In 1933, Fatty Arbuckle, silent film comedian and one of Hollywood’s most popular personalities until a manslaughter charge (he was eventually acquitted) ruined his career, died while preparing for a comeback. He was 46 years old.

In 1938, President Franklin D. Roosevelt and Congress declared Mount Olympus National Monument a national park. The 922,650-hectare park in Washington is also a UNESCO World Heritage Site.

In 1972, the US Supreme Court ruled that the death penalty, as it was then imposed by the individual states, was unconstitutional. It was reinstated in 1976.

File photo by Kevin Dietsch/UPI

In 1974, Isabel Peron became President of Argentina, replacing her ailing husband Juan Peron, who died two days later. Her official term began on July 1, 1974.

In 1992, doctors in Pittsburgh reported the world’s first transplant of a baboon liver to a human patient. The recipient, a 35-year-old man, survived for three months.

In 1995, a department store collapsed in Seoul, killing about 500 people.

In 1995, the US space shuttle Atlantis docked with the Russian space station Mir for the first time. The NASA chief said the docking marked “a new era of friendship and cooperation” between the two countries.

In 2006, the US Supreme Court ruled that US President George W. Bush had no authority under military law or the Geneva Convention to set up military tribunals for terror suspects in Guantanamo Bay, Cuba.

File photo by Ezra Kaplan/UPI

In 2009, Bernard Madoff, the mastermind of a multi-billion dollar Ponzi scheme, was sentenced to 150 years in prison. The federal judge who handed down the sentence in New York City said Madoff’s crimes were “extraordinarily evil.” Madoff apologized in the courtroom, saying, “I am responsible for a lot of suffering and pain.”

In 2017, Iraqi forces captured the Great Al-Nuri Mosque in Mosul, the largely destroyed building where Islamic State leader Abu Bakr al-Baghdadi is said to have declared a “caliphate” exactly three years earlier.
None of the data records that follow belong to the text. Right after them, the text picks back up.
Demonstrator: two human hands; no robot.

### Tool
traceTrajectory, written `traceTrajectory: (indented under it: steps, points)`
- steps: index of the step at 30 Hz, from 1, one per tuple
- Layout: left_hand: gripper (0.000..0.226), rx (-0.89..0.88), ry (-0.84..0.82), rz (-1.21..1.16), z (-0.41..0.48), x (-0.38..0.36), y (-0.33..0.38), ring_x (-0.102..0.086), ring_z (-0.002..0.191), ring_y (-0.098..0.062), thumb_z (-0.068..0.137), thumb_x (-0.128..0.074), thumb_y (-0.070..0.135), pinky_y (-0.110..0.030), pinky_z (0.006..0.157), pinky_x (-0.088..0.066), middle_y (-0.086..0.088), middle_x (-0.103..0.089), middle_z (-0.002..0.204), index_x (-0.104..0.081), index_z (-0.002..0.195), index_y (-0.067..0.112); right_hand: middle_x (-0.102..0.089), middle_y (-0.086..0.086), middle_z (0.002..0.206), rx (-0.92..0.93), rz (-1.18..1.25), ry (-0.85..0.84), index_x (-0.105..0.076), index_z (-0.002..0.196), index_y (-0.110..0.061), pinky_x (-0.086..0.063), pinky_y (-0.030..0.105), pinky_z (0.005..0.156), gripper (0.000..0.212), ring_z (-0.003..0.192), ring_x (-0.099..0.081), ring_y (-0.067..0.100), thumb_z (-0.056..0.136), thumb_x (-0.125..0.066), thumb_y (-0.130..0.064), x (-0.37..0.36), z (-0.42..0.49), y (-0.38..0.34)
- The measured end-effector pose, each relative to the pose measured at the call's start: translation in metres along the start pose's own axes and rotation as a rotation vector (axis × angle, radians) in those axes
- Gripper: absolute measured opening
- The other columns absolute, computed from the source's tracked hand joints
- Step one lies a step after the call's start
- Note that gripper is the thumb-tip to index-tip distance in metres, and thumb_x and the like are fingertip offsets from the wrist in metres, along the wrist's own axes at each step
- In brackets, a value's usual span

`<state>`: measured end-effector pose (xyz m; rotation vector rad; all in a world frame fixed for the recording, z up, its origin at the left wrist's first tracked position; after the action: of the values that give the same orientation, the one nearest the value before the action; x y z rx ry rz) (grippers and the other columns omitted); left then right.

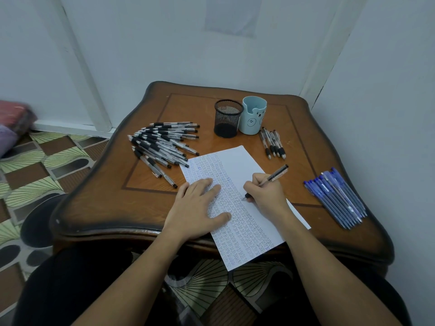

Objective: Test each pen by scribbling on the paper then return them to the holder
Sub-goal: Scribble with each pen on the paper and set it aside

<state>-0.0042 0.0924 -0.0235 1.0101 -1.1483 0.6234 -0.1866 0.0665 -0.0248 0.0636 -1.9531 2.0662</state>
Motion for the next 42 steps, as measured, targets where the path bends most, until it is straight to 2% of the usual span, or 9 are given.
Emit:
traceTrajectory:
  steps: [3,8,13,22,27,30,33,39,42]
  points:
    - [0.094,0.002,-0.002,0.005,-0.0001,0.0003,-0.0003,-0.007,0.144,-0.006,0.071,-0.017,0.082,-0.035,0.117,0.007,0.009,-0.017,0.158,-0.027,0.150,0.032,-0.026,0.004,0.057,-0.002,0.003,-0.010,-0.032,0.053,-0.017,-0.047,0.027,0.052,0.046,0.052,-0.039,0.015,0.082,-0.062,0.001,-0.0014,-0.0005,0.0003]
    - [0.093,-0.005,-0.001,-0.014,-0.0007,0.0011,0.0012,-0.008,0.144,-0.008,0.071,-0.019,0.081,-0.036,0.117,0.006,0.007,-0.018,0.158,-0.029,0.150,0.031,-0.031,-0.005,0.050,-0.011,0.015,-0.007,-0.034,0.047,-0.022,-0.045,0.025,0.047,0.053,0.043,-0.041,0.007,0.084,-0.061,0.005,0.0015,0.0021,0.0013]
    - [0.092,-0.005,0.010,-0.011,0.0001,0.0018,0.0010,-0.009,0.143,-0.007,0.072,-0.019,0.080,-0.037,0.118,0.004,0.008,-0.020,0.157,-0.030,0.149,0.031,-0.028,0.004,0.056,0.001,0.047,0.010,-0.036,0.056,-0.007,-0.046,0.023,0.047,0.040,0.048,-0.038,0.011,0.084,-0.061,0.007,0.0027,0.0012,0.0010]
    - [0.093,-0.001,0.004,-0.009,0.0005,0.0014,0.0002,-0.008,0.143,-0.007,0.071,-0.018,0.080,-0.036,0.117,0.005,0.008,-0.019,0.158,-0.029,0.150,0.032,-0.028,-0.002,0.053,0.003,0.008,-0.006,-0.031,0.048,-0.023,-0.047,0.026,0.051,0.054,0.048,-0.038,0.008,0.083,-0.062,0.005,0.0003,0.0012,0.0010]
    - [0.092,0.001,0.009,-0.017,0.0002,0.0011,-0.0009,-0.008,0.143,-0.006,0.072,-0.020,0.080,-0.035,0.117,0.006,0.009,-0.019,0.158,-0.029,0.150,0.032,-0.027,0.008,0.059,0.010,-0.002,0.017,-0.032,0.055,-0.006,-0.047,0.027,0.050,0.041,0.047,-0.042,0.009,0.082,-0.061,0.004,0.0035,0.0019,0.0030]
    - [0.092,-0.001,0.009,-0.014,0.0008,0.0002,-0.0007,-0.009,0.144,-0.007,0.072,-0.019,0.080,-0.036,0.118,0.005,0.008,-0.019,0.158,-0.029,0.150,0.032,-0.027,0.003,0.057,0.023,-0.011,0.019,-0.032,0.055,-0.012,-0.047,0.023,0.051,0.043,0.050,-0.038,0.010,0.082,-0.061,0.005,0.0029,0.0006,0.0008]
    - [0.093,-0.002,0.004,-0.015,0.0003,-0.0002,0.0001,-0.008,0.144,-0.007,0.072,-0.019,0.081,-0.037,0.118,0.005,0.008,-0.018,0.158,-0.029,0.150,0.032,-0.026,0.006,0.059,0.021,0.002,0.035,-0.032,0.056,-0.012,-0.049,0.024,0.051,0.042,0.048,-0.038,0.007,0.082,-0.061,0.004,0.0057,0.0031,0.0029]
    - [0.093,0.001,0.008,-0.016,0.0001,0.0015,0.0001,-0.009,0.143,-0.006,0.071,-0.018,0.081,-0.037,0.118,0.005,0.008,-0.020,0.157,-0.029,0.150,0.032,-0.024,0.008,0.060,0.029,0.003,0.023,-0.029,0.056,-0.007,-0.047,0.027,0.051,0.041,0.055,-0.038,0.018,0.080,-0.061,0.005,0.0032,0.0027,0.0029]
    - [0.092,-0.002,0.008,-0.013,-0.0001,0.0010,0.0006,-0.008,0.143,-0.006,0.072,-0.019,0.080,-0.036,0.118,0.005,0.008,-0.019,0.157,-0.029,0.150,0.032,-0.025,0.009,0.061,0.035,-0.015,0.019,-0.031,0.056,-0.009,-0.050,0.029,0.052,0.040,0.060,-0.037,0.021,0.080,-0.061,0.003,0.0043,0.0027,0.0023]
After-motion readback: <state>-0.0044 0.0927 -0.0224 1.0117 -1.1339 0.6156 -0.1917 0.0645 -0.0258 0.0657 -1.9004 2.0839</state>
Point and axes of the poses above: each hand's wrist, its own z-axis towards the middle knuckle, its own x-axis out of the back of the hand, y = z × x, the point moved 10 cm from there along z, towards the middle knuckle
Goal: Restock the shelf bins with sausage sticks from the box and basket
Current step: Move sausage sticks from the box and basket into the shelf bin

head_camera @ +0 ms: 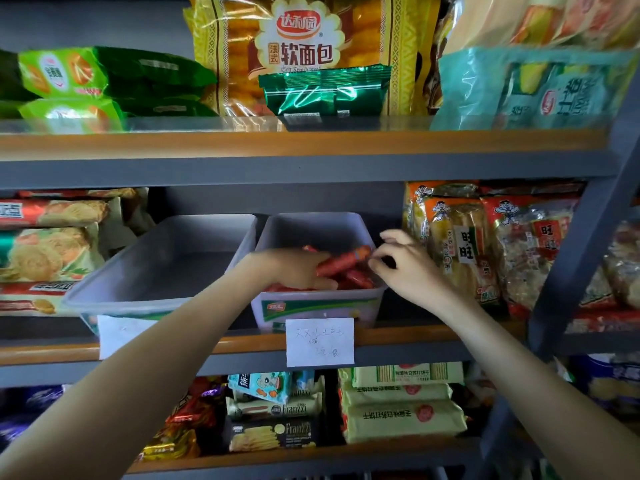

In 2021, a scientific paper announced the discovery of the earliest known victim of the bubonic plague – a 5,000-year-old hunter-gatherer whose skeleton was excavated in Latvia.

In 2022, a French court found all 20 defendants guilty in the 2015 Paris terrorist attacks that killed 130 people and injured more than 500. The court sentenced the main defendant, Sarah Abdeslam, to 30 years in prison.

In 2023, the U.S. Supreme Court struck down affirmative action discrimination in college admissions, declaring that the practice violated the equal treatment principle of the 14th Amendment to the U.S. Constitution.